Header format for polyglot books.

Rationale

The Polyglot opening book format is the most widely used non-proprietary opening book format. It is understood by many chess engines as well as by xboard/winboard, icsdrone and cutechess.

Currently Polyglot book files do not contain any metadata. This is problematic for many reasons

In the current document we propose an extensible header format for Polyglot opening books. To facilitate implementation we include a utility for handling such headers.

Since it is anticipated that the adoption of this header format will take some time, we have opted for a header consisting entirely of printable ASCII characters (with some qualification, see below). So the header can be inspected by a text editor or using a simple dump program such as od on Linux. In particular the following command

od -w16 -a <file> | less

will display the header.

A note on backward compatibility

The new header is backward compatible in the sense that it is invisible for applications that use Polyglot books through lookup of individual keys corresponding to chess positions (e.g. chess engines).
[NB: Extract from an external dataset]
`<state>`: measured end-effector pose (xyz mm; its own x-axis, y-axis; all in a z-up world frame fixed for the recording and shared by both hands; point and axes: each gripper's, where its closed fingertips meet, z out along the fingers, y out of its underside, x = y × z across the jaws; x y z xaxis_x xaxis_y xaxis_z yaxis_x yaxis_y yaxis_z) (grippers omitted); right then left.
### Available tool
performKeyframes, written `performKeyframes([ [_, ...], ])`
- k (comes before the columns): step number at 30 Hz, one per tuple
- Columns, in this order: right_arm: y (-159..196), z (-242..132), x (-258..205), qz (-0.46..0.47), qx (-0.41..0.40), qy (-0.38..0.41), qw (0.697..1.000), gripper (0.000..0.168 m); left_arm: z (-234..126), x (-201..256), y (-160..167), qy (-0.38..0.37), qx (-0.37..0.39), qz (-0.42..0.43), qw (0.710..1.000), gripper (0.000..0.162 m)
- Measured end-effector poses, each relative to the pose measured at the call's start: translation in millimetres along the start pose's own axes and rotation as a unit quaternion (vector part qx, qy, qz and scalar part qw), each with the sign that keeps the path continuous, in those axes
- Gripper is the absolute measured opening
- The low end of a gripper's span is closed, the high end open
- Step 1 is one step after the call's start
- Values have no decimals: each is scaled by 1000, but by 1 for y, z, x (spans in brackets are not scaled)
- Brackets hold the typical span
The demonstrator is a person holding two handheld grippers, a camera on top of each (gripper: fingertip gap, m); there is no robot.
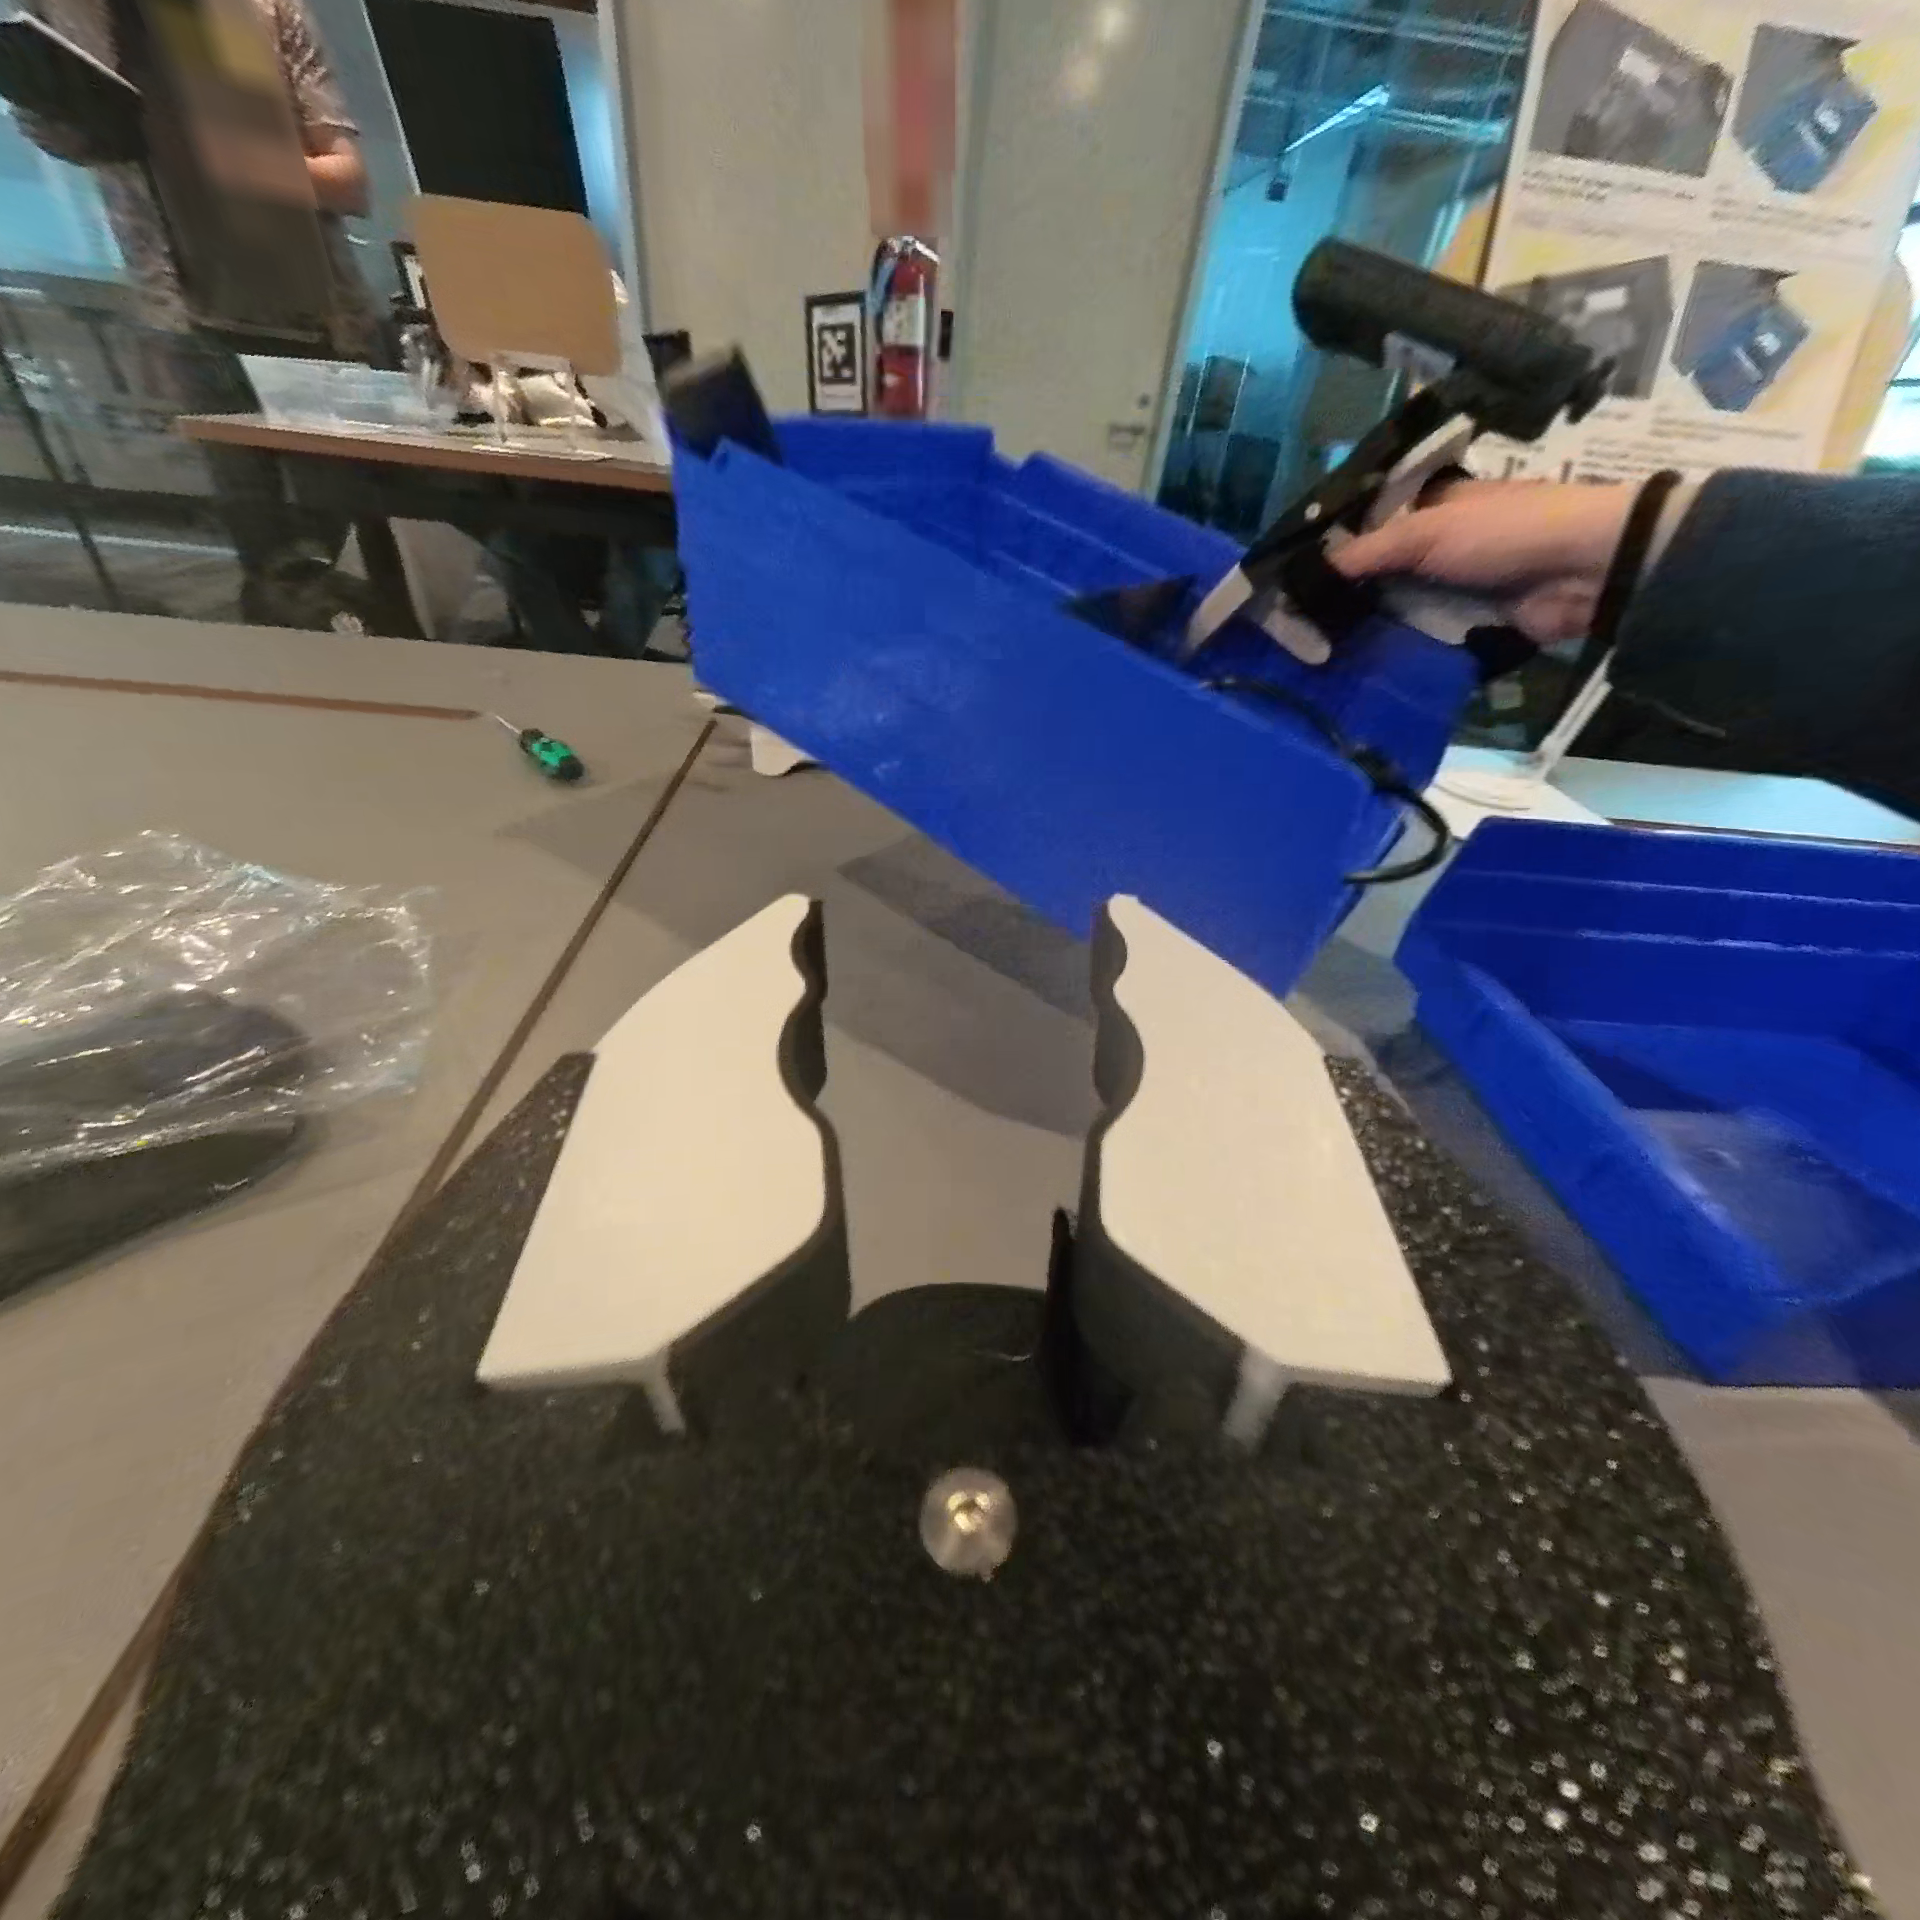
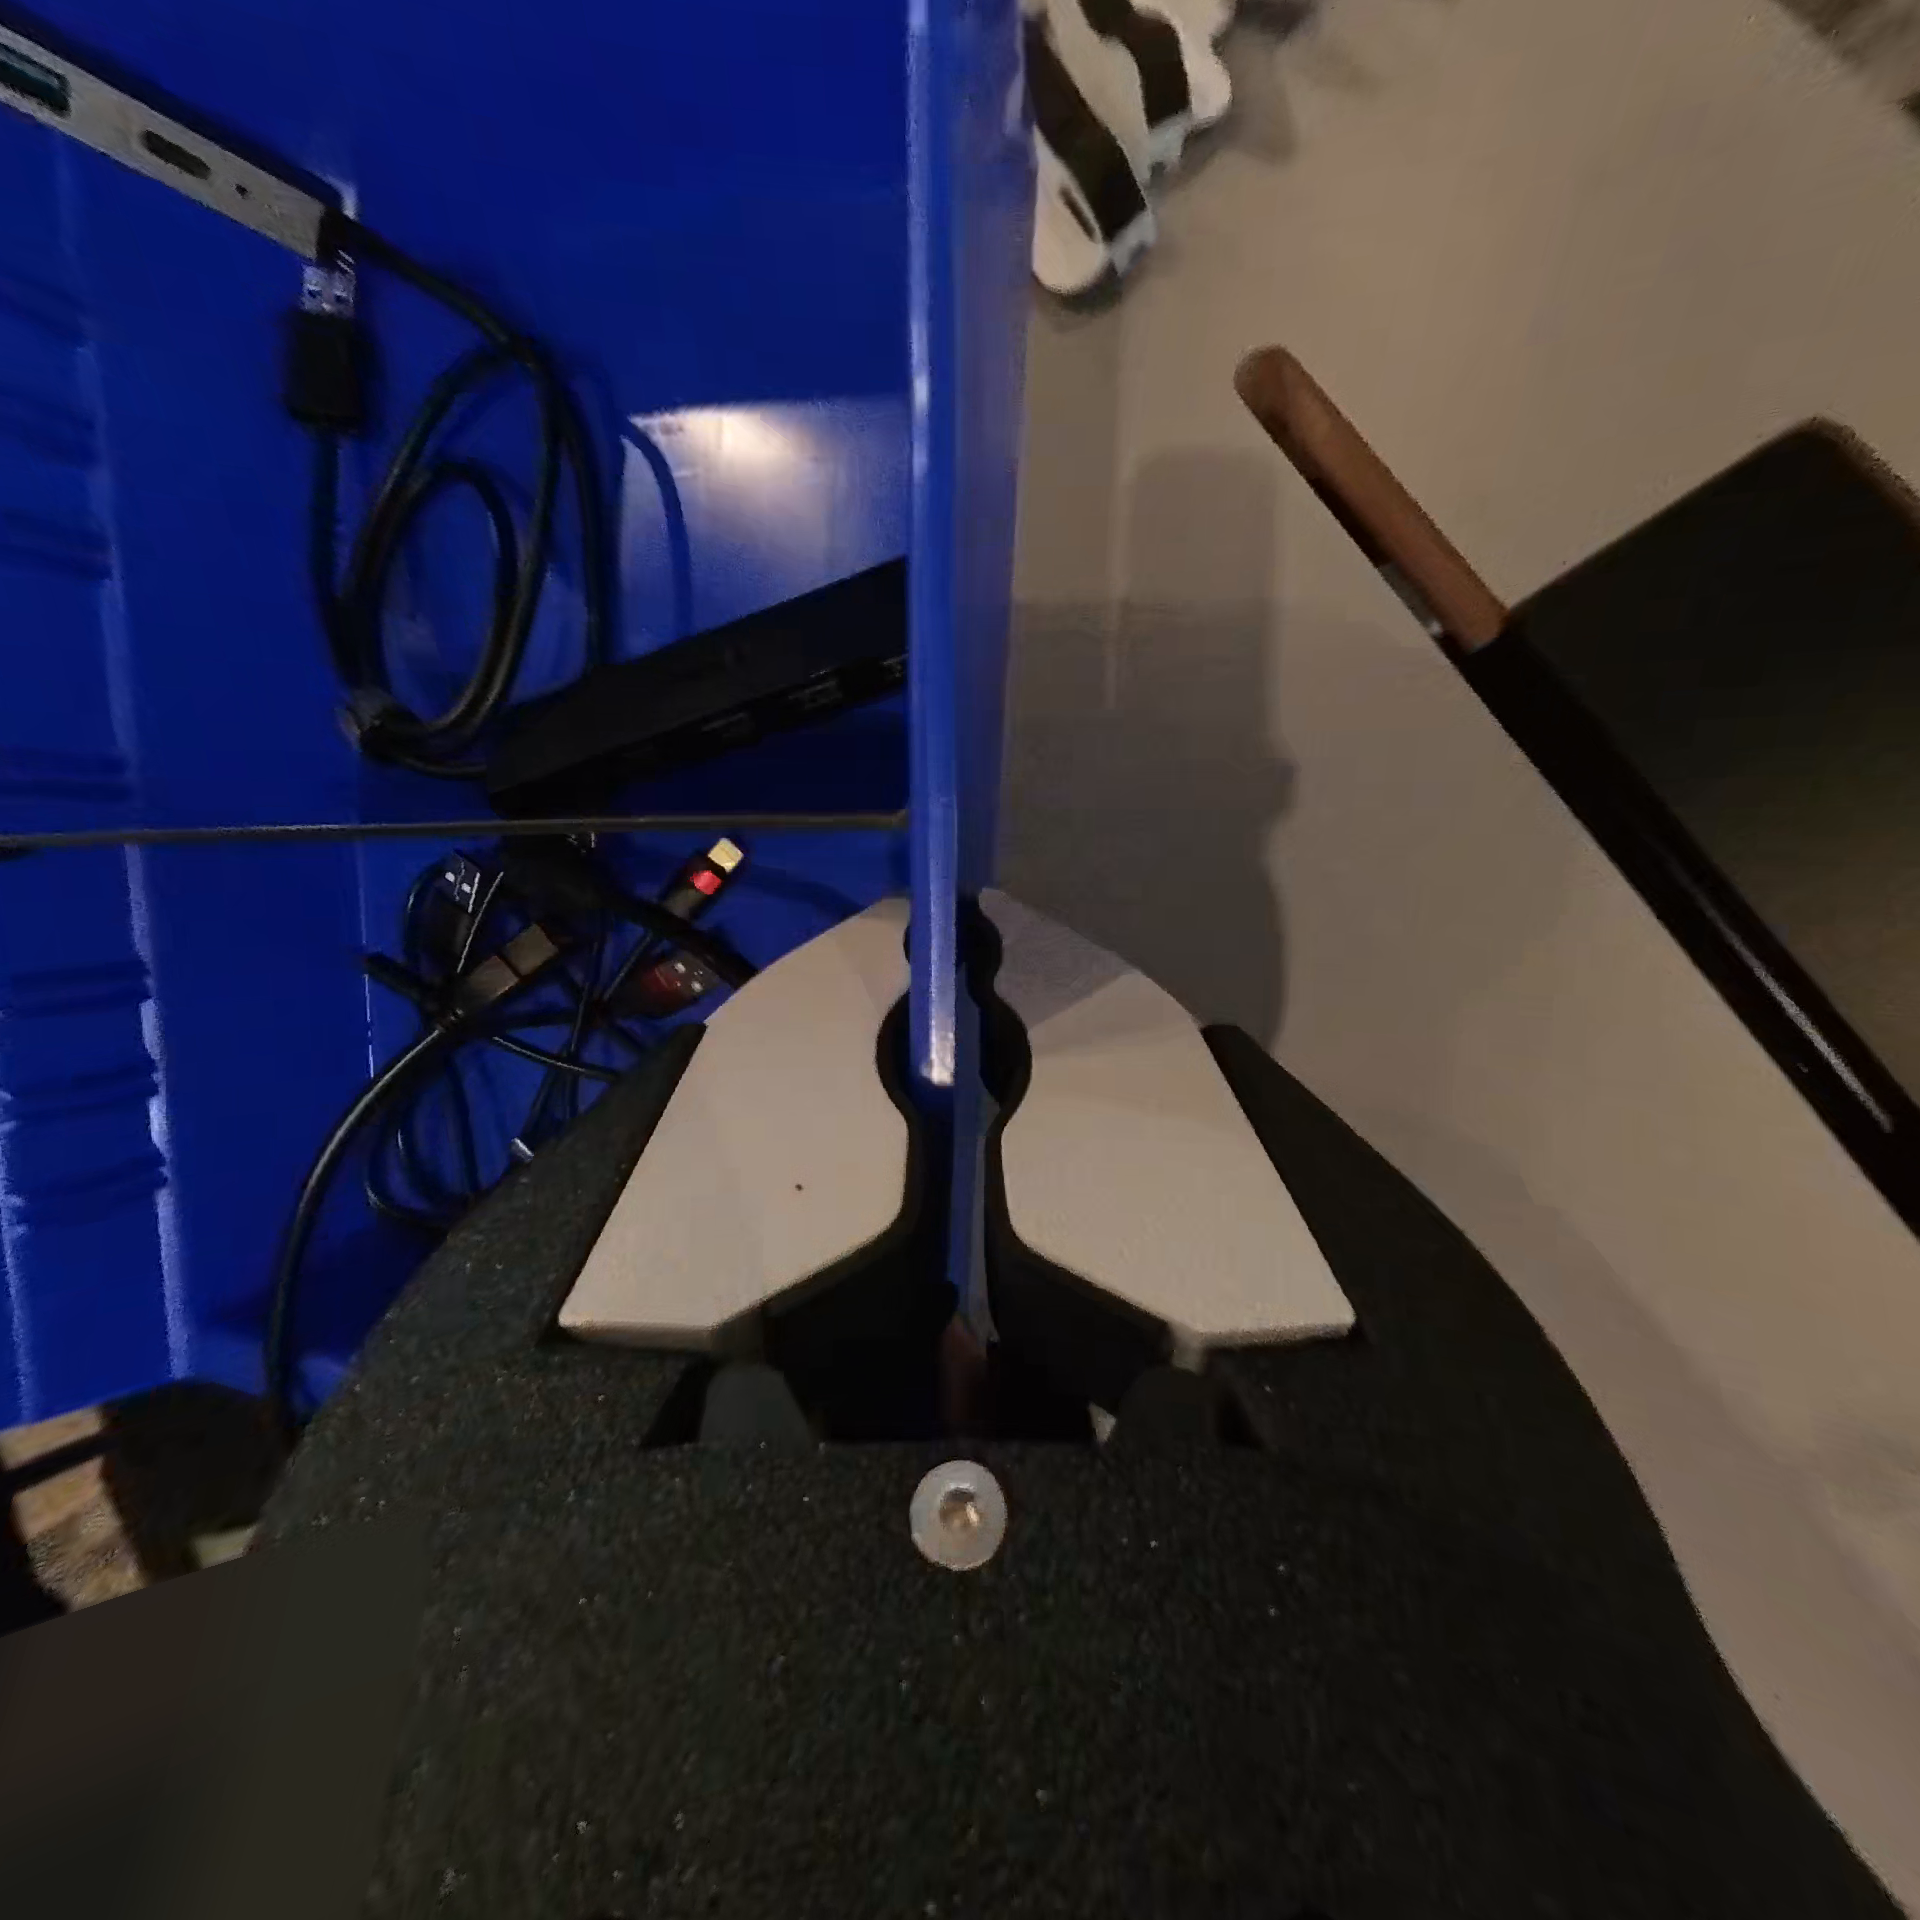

Applications that handle Polyglot books in a more global way (such as the Polyglot book merging utility) which are unaware of the header could possibly unintentionally mess it up. But the resulting file will still behave correctly from the point of view of key lookup.

A broken header may be easily deleted and recreated with the pgheader utility which is further described below.

Polyglot as of version 1.4.70b is aware of the new header and will treat it correctly.

Polyglot books

A polyglot book consists of a series of 16 byte records. The first 8 bytes of each record form the key. Normally the key is the zobrist hash key of a chess position. There may be more than one record with the same key. The records are ordered according to their keys (lowest key first). Records with a null key 0x0000000000000000 will be called null records below. If they exist they must necessarily be at the beginning of the file.

The header data will be embedded in null records. Chess positions that correspond to null keys are actually known (they were constructed by Peter Österlund) but the probability that such a position would occur in an actual chess game is totally negligeable, and moreover the probability of a collision with another key in the book is much larger. Of course a header aware application may simply regard a null key as invalid.

Header data

In a polyglot book the header data is defined as the concatenation of the non-key data in the null records. The bytes in the header data are in the same order as in the file.

If there are no null records then the book is assumed to contain no header.

The logical header

The logical header is the part up to and including the first null character in the header data.

If there is no null character in the header data then the book is assumed to contain no header.

The logical header is a UTF-8 encoded unicode character string (without byte order marker, see below). Note that a character string consisting of 7 bit ascii characters is a valid UTF-8 string.

As the logical header may be arbitrarily long this may present problems for applications that use fixed length buffers.

An application may refuse to parse a header which it considers too long. However it should always be able to process a logical header of at most 2048 characters (including the null character).

Fields

The logical header is considered to be a sequence of fields separated by linefeed characters 0x0A. The linefeed characters are not part of the fields. The carriage return character 0x0D is not a field separator, even if it occurs together with a linefeed in the typical newline sequence "\r\n". Note that Windows has the habit of changing "\n" into "\r\n" behind your back, so please test on that platform.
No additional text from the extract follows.